I am working on a dataframe,
0 | 1 | 2 | 3 | 4 | 5 | 6 | 7 |
---|---|---|---|---|---|---|---|
new_width | new_height | new_depth | audited_Width | audited_Height | audited_Depth | inf | val |
---------- | ----------- | ---------- | -------------- | --------------- | -------------- | --- | --- |
35.00 | 2.00 | 21.00 | 21.00 | 2.50 | 35.00 | T | |
12.00 | 4.40 | 10.60 | 11.60 | 4.40 | 12.00 | T | |
20.50 | 17.00 | 5.50 | 21.50 | 17.05 | 20.50 | F | |
24.33 | 22.00 | 18.11 | 24.00 | 22.05 | 24.33 | T | |
23.00 | 23.00 | 19.00 | 19.00 | 23.00 | 23.00 | F |
here i want to find difference between rows (0 , 3) and (1,4) and (2,5) and verify if the difference value(any one or all the three) falls in the range(0,1) and if yes then it should check the corresponding cell in row 6 and if it is 'T', then print 'YES' in corresponding cell in row 7!
I did,
a=df['new_width'] - df['audited_Width']
for i in a:
if (i in range (0,1))==True:
df['Value'] = 'Yes'
print(df['Value'])
I know that 4th line is incorrect. kindly help me with this code and possibly suggest me a better alternate for this code!

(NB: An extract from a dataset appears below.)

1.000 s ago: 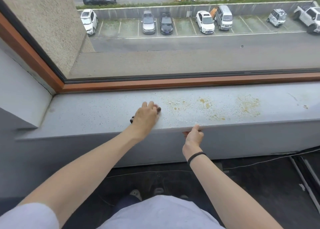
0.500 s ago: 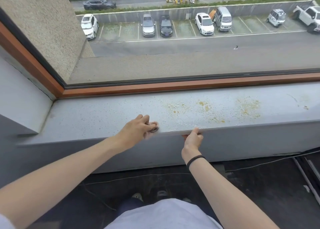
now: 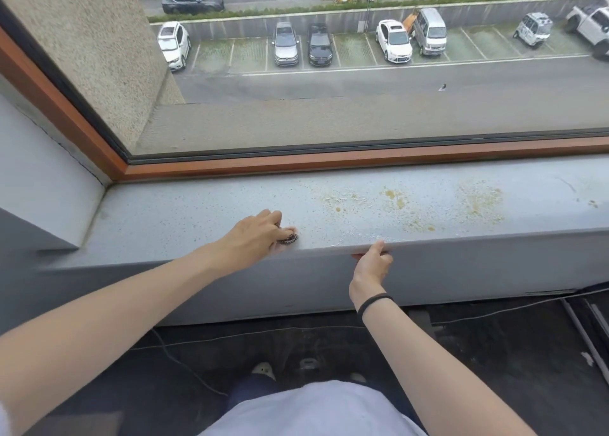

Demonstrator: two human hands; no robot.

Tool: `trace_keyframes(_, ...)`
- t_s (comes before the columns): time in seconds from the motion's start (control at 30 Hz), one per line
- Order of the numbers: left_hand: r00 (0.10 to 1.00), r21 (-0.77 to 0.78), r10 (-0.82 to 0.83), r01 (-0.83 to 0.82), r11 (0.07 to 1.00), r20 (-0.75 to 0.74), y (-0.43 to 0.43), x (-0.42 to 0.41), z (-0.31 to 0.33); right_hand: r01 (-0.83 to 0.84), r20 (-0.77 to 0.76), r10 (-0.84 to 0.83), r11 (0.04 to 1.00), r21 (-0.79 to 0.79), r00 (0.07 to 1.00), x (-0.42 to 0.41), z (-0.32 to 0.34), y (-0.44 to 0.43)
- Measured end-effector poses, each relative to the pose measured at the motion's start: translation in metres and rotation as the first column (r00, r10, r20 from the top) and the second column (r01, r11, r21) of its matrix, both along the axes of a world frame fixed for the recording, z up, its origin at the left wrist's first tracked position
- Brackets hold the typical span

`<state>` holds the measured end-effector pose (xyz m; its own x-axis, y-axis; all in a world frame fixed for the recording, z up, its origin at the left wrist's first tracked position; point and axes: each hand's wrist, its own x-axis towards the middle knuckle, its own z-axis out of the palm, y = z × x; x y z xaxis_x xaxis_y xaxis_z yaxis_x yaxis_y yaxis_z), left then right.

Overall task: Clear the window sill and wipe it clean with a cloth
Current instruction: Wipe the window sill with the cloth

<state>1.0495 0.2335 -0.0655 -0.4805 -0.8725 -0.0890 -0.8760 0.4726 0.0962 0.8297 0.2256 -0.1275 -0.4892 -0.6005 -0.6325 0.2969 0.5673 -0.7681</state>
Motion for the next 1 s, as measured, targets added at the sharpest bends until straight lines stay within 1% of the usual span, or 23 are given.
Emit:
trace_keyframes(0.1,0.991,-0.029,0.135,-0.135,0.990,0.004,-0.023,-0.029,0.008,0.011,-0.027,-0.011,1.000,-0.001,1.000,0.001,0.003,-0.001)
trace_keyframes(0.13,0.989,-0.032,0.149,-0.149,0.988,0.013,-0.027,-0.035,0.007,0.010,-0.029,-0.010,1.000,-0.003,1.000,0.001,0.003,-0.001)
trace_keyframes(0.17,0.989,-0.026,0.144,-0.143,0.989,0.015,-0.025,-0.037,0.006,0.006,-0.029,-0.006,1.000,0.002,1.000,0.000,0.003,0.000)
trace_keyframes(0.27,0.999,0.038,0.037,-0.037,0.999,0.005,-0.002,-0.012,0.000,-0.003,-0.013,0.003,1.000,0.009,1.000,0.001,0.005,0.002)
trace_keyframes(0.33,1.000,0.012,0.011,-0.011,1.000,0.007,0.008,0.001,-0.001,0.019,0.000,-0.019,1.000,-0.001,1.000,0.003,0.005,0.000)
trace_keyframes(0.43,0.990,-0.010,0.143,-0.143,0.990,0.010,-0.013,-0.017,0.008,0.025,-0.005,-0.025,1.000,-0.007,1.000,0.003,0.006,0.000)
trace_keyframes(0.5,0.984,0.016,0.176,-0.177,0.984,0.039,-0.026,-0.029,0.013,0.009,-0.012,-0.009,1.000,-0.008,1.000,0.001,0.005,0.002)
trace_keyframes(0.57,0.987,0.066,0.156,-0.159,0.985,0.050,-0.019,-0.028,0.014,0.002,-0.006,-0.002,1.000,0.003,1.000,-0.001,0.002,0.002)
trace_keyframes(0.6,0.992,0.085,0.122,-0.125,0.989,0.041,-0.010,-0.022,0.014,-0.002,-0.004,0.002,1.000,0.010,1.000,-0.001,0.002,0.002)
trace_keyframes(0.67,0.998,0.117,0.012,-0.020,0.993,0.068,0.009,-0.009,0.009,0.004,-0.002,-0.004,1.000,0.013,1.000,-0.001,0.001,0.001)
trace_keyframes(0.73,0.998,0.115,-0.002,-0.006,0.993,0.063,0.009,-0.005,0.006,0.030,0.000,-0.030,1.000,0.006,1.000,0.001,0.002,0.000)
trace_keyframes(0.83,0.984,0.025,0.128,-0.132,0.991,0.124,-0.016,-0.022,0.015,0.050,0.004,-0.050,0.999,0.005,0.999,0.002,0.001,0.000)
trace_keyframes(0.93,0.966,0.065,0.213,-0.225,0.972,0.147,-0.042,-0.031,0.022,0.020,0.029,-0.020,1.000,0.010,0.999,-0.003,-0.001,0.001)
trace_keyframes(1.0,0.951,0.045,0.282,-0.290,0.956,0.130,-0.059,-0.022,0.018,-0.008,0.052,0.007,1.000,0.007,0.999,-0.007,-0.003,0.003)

CodePudding user response:
You shouldn't iterate over the rows of a DataFrame. Instead, you can create a mask to select the rows that meet your condition, and then use that to fill the "val"
column:
mask = ((df["new_width"] - df["audited_Width"]).between(0, 1) \
| (df["new_height"] - df["audited_Height"]).between(0, 1) \
| (df["new_depth"] - df["audited_Depth"]).between(0, 1)) \
& (df["inf"] == "T")
df["val"] = df["val"].where(~mask, "YES")
This outputs:
new_width new_height new_depth audited_Width audited_Height audited_Depth inf val
0 35.00 2.0 21.00 21.0 2.50 35.00 T NaN
1 12.00 4.4 10.60 11.6 4.40 12.00 T YES
2 20.50 17.0 5.50 21.5 17.05 20.50 F NaN
3 24.33 22.0 18.11 24.0 22.05 24.33 T YES
4 23.00 23.0 19.00 19.0 23.00 23.00 F NaN
CodePudding user response:
Custom for loops are basically never the best option when it comes to pandas.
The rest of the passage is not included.